The resolution contends that the fact-finding mission's mandate was biased, but fails to mention that the mandate was deliberately expanded to look at both sides. And the resolution claims that Hamas significantly shaped the report's findings "by selecting and prescreening some of the witnesses." Goldstone has adamantly rejected that claim, and no one has provided any evidence that Hamas selected or prescreened witnesses.
The resolution also repeats an oft-heard critique that the report "denied the State of Israel the right to self-defense." The report does not question Israel's right to use military force. It examines whether Israel and Hamas, in resorting to force, conducted military operations in compliance with the laws of armed conflict, which are designed to spare civilians as much as possible the hazards of war.

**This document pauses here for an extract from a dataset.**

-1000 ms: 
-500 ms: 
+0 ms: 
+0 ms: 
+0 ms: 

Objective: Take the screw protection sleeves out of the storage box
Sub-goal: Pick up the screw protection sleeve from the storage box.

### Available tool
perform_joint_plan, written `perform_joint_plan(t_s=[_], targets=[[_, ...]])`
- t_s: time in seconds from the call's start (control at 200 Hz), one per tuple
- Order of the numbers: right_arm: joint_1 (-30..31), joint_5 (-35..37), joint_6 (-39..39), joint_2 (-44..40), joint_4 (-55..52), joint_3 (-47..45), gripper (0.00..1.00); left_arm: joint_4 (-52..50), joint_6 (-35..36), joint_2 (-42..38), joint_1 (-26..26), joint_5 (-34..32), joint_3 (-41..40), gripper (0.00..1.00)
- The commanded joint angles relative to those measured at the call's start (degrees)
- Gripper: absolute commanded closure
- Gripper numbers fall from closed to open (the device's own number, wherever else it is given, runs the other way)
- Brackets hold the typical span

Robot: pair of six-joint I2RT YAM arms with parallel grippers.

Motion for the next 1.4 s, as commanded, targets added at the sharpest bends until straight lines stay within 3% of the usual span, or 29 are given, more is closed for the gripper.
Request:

Congressional critics also ignore elements of the report that the Obama administration has embraced. Top US officials have strongly criticized the Goldstone report but have also said that the findings deserve attention and that Israel should conduct credible investigations. Some Israeli officials are now saying the same.
Rejecting the call for accountability also harms the US government's ability to push for justice in other parts of the world, such as the Congo and Darfur. When Washington turns a blind eye on violations by Israel, it gives abusive governments and their supporters a way to deflect criticisms of their unlawful conduct. It also dilutes President Obama's message in Cairo that the United States will take a more principled stance in the Middle East.
This approach and this resolution will not help Israel or the region. Instead of denouncing the report, members of Congress should urge Israel and Hamas to conduct credible investigations, bring those responsible to justice and halt the unlawful attacks on civilians that for too long has fueled hatred and hindered efforts at peace.
Fred Abrahams is a senior emergencies researcher at Human Rights Watch, who led the organization's research team during the Gaza war.